Bundle it
Maybe it's about time they started including the real security essentials with Windows.
Microsoft has warned Windows users to be on their guard against a piece of rogue antivirus software passing itself off as Microsoft Security Essentials. Security essentials 2010 is a piece of software Microsoft said installs a fake virus scanner on your machine and]monitors and blocks processes it doesn't like. The software …
...we can't have Microsoft bundling free software with their OS. It's just so unfair to all those companies who want to charge for it.
Security Essentials is excellent - I was so glad to find out about it after installing Win7. Probably due to all the law suits MS gets it was actually kinda tricky to find on their website - all the other AV companies were listed first. The best part of SE is it's free.
They should bundle it, but I bet I know why they don't - anti trust action and the EU. The old "you're abusing your monopoly (how, people could by a mac)."
Anyway, i prefer MSSE to AVG as it does not screw up Vista, or beg for money at every opportunity.
Microsoft are damned if they do, and damned if they don't.

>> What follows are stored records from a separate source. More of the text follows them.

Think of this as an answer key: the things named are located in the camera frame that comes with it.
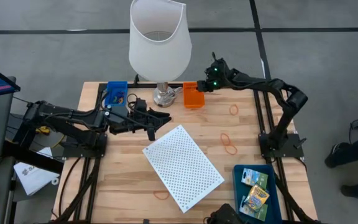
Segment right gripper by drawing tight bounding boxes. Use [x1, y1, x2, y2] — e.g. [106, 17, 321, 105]
[196, 52, 229, 93]

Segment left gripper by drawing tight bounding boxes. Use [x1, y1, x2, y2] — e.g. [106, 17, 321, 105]
[106, 105, 172, 141]

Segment orange plastic basket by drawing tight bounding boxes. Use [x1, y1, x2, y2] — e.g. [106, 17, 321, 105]
[182, 82, 205, 110]

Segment green blue card box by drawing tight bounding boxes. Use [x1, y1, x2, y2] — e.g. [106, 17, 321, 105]
[241, 167, 269, 189]
[239, 195, 269, 222]

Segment yellow green crayon box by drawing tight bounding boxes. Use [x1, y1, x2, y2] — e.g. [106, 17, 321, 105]
[244, 184, 270, 213]

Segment silver metal lamp base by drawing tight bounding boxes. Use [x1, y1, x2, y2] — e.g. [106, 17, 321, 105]
[152, 81, 180, 108]

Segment blue plastic basket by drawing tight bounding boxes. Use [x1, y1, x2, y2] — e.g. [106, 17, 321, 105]
[104, 80, 129, 108]

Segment white perforated metal shelf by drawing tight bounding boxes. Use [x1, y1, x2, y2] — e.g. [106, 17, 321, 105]
[142, 124, 226, 214]

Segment white fabric lamp shade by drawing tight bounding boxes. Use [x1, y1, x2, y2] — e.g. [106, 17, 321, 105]
[128, 0, 193, 83]

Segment black rounded object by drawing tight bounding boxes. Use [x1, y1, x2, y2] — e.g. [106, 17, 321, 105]
[204, 203, 246, 224]

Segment teal plastic bin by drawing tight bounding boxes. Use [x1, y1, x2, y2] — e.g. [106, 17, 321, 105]
[232, 164, 283, 224]

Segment white paper sheets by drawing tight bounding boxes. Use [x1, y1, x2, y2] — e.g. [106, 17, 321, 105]
[13, 146, 60, 197]

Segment person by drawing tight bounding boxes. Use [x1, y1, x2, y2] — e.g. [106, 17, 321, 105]
[324, 133, 358, 202]

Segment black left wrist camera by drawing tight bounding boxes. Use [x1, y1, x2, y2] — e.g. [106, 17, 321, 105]
[134, 98, 148, 113]

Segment clear lamp cord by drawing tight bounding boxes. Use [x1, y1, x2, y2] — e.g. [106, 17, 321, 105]
[166, 86, 183, 100]

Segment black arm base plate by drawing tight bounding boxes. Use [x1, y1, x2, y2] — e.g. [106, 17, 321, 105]
[62, 133, 108, 158]
[258, 133, 305, 159]

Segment black cable bundle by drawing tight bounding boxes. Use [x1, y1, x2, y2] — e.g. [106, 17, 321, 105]
[50, 157, 102, 224]

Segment yellow cable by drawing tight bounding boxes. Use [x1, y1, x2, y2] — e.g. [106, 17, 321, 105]
[35, 125, 65, 149]

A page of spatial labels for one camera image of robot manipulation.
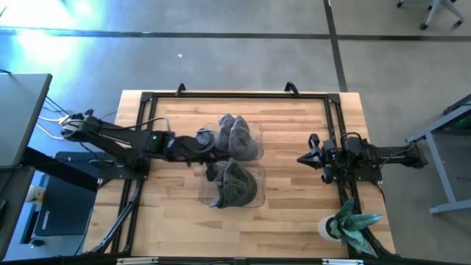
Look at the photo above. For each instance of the office chair base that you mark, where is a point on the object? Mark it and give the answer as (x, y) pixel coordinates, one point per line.
(436, 7)

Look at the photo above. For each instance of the black diagonal strut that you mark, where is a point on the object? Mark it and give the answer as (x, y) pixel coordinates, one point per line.
(117, 224)

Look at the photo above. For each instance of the silver bracket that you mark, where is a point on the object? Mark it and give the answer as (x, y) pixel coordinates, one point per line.
(136, 261)
(342, 261)

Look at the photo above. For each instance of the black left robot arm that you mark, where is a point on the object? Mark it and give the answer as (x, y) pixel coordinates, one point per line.
(121, 140)

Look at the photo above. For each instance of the dark grey cap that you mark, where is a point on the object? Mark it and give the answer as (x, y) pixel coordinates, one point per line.
(224, 129)

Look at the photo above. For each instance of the green cap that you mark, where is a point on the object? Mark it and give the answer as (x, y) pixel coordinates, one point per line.
(237, 186)

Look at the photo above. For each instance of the black desk beam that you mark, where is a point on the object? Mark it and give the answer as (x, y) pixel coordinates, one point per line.
(59, 167)

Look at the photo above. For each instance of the clear plastic bin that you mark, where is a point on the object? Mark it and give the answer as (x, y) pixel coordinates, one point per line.
(259, 127)
(204, 191)

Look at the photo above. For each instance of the black table clamp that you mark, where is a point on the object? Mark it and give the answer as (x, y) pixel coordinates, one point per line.
(180, 89)
(291, 88)

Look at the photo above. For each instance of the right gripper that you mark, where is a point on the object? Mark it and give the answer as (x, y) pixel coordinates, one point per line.
(327, 158)

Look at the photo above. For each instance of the grey desk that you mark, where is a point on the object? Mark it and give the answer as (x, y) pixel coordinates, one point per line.
(22, 117)

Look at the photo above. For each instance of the green plant in white pot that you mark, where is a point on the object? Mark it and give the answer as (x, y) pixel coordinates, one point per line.
(353, 228)

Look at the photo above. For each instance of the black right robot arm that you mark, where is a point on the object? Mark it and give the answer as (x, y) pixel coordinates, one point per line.
(397, 152)

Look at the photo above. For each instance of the black metal table frame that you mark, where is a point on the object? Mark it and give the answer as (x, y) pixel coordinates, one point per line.
(239, 95)

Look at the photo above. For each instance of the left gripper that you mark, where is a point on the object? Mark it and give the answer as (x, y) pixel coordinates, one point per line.
(200, 151)

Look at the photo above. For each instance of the grey metal desk frame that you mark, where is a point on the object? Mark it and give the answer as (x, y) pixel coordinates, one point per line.
(443, 180)

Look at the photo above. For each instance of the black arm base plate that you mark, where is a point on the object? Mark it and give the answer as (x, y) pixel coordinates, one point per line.
(73, 162)
(371, 177)

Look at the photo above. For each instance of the black mat with logo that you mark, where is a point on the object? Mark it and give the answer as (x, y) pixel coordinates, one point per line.
(62, 210)

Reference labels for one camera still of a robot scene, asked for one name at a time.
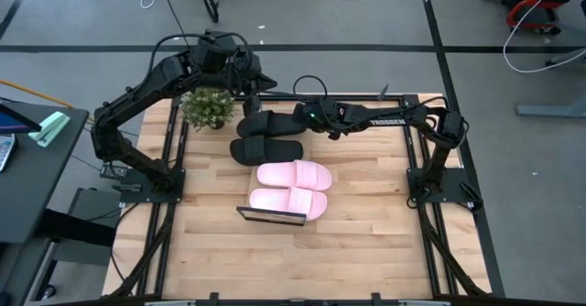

So that all of the commercial antivirus companies can whinge and moan at microsoft for "anti competitiveness " and "monopoly abuse" and "restricting choice" ad infinitum along exactly the same lines as the browser choice battle microsoft have just lost?
Working antivirus software out of the box would be great and a real serious benefit to a large amount of users, but the commercial antivirus producers know that it'd marginally hurt their bottom line, so will happily see large amounts of users who don't know any better going av-softwareless just so that they can keep the business of a very small minority that would go for a paid offering instead of microsofts if ms's wasnt preinstalled. And they'd do it all in the name of "choice for users".
Whe you install Windows 7 the Security centre tells you you need to find an antivirus program (obviously, it isn't installed at first) and then there is a nice link to a nice page with lots of free / pay for ant-virus / internet security downloads including Security Essentials
Worked for me anyway
He downloaded it and installed it, thinking it was a good thing. It just made his PC slower, plugged-up his Internet connection, and generally made a continuing nuisance of itself. After a while, it started hitting him up for $60 a year. He called the telephone number, and somehow managed to talk them down to $50.
I think the program in question is called McAfee.
This is a simple virus. Easy to kill. Doesn't work in Safe Mode. So just boot into there. Fire up msconfig.exe and you'll see the obvious filenames in the startup list. Then go look into your %appdata%\Local\ folder and you'll see a couple of randomly named folders with randomly named files in. Delete them.
NOD32 will also kill it off. (If you can get the update - or scan it as an extracted hard disk)
NOTE: Also go and check your Proxy Server settings as this is how it is stopping the updates of the AV programs.
I already don't trust Microsoft for its "security" essentials, so I certainly won't be downloading any kind of copy from an unknown source. Or even from a known source.
I have my computer security essentials since years ago :
- a hardware firewall, admin password changed and properly configured
- IE relegated to the status of secondary browser for specific needs. Most browsing done with Firefox configured with NoScript and AdBlock
- MSN banned from the house
- regular scans made with online scanning tools from official sites
Guess what ? I have no issues with my PC.
And Microsoft is certainly not going to change that, with or without its Essentials.
This type of attack has been going on for the past few years. Messages popping up trying to look like popular Anti-Virus products, or XP\Vista's own built in security warnings. It is all about trying to fool the unwary into clicking on the "give us 50 quid" links to get rid of the scary sounding list of infections.
@Bundle It - that would be daft. Then the virus writers would only need to target ONE form of defence which makes it an easier job for them to develop and test viruses. While we still have a competing market of products, then it is harder for a virus to really get hold.
Perhaps you've heard of Microsoft's problems with it.
Anyway, sure there's lots you can do to improve computer security, and God knows Microsoft have needed to improve in that area, but sooner or later if users just point blank insist on downloading malware then you're either going to have to create a "walled garden" and hope they like that or just accept that there's only so much you can do to save people from their own idiocy.
That was the original plan but when the EU & US competition commissions were asked for opinions by MS they "strongly suggested" they did not pursue bundling.
Basically IT competition rules state that if you're organisation is named Microsoft you are not allowed to distribute more then a core OS even if it increases users security, if your name happens to be Apple or indeed any other house you can do anything you please even if Microsoft have paid out billions for the same "crime".